_Source data_:
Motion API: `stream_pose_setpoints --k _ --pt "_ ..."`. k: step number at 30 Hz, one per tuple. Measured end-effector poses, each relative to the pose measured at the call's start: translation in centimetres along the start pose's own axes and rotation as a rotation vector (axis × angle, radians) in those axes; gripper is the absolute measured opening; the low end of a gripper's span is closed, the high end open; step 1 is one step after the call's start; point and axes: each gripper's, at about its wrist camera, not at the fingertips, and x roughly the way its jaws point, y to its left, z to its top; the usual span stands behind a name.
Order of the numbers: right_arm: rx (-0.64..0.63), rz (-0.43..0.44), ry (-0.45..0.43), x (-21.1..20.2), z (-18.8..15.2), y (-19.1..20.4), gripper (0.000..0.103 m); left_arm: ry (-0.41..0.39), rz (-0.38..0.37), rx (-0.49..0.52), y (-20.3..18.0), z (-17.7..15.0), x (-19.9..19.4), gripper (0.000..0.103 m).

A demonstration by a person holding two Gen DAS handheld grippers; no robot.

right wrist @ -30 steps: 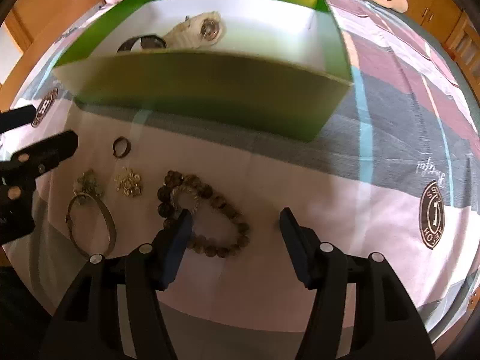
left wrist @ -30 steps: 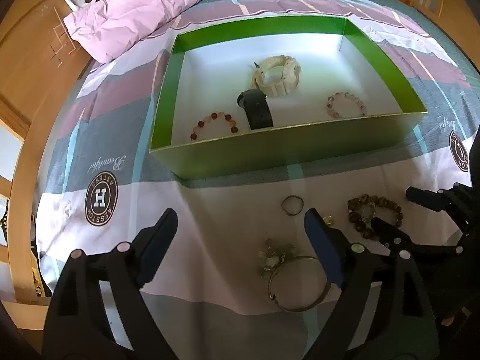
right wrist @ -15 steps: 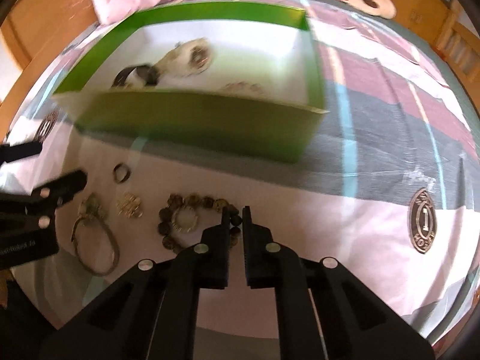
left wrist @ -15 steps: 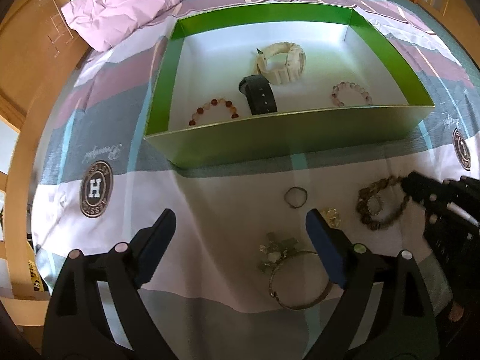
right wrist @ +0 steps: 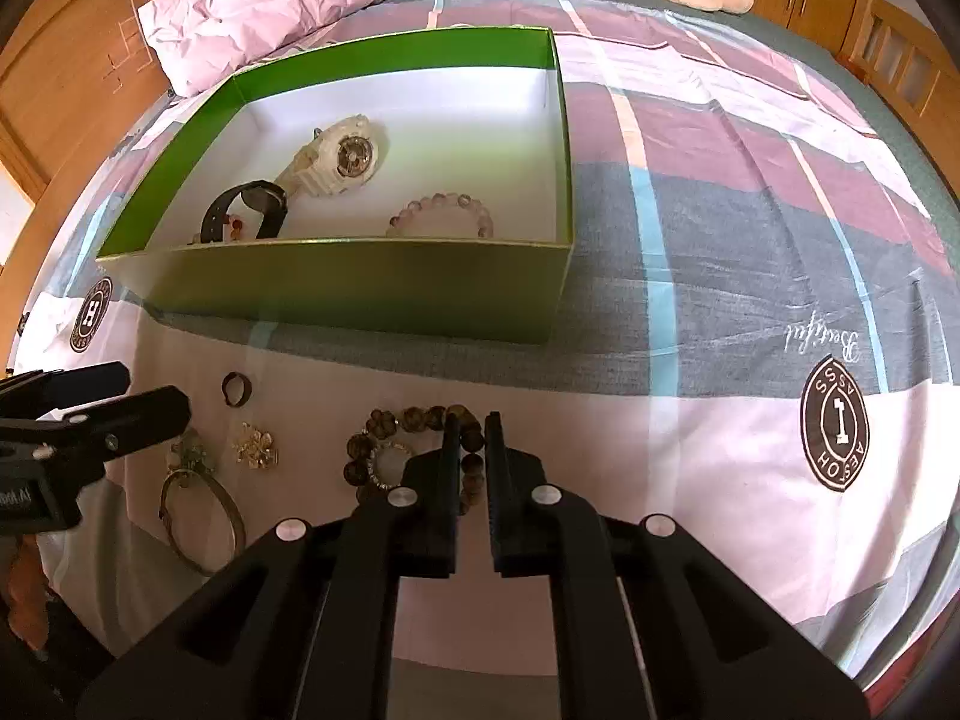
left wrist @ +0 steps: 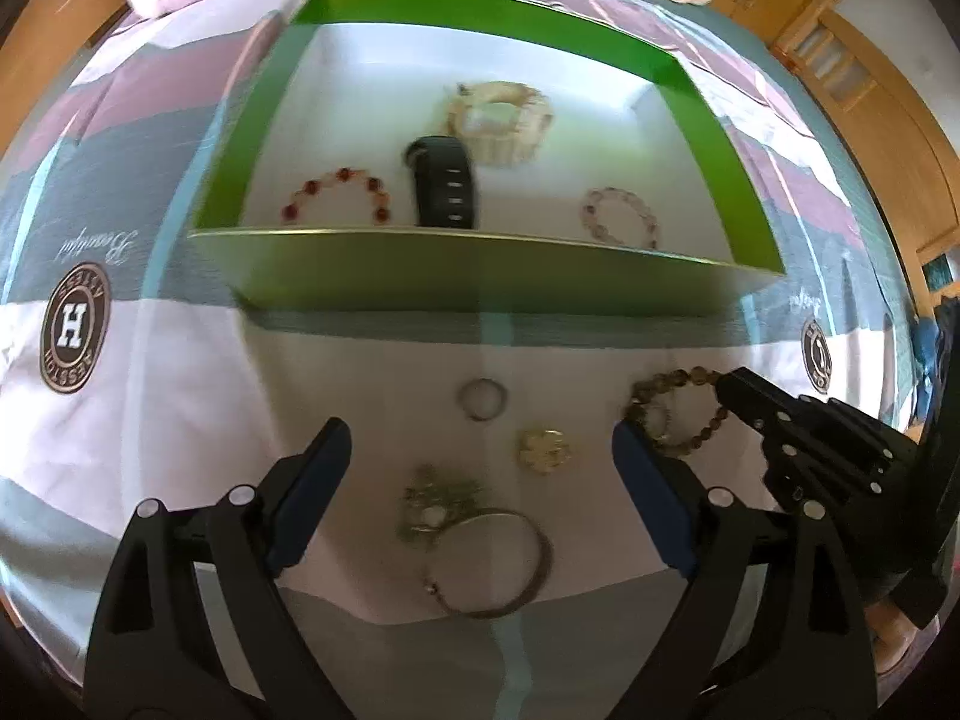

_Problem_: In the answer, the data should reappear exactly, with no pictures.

_Finished exercise_:
Motion API: `stream_pose_setpoints --k _ --pt "_ ..."`. k: step number at 30 Hz, one per tuple. Measured end-effector poses, each relative to the pose measured at the call's start: translation in centimetres along the start pose's own axes and rotation as a rotation vector (axis × angle, radians) in those axes; gripper is the absolute measured opening; the low end of a gripper's span is closed, the high end open; step 1 is one step after the call's start; point and axes: each gripper's, at about its wrist camera, not at the fingertips, and x roughly the way its jaws point, y to its left, z to its top; the usual span stands behind a name.
Order of the numbers: right_arm: rx (-0.64..0.63), rz (-0.43..0.44), ry (-0.45..0.43), x (-21.1..20.2), z (-18.8..15.2), y (-19.1..20.4), gripper (0.000..0.103 m); left_arm: ry (-0.41..0.39), rz (-0.38..0.37), rx (-0.49..0.52), y (-20.3..18.0), z (-17.7..15.0), x (-19.9..19.4), gripper (0.000..0.103 m).

A demonstration by a person holding two Gen DAS handheld grippers; no robot.

right wrist @ -30 steps: 
left wrist @ -30 steps: 
right wrist @ -15 steps: 
left wrist @ -15 steps: 
right wrist @ +0 steps: 
left wrist @ +0 steps: 

Work on this exercise is finished.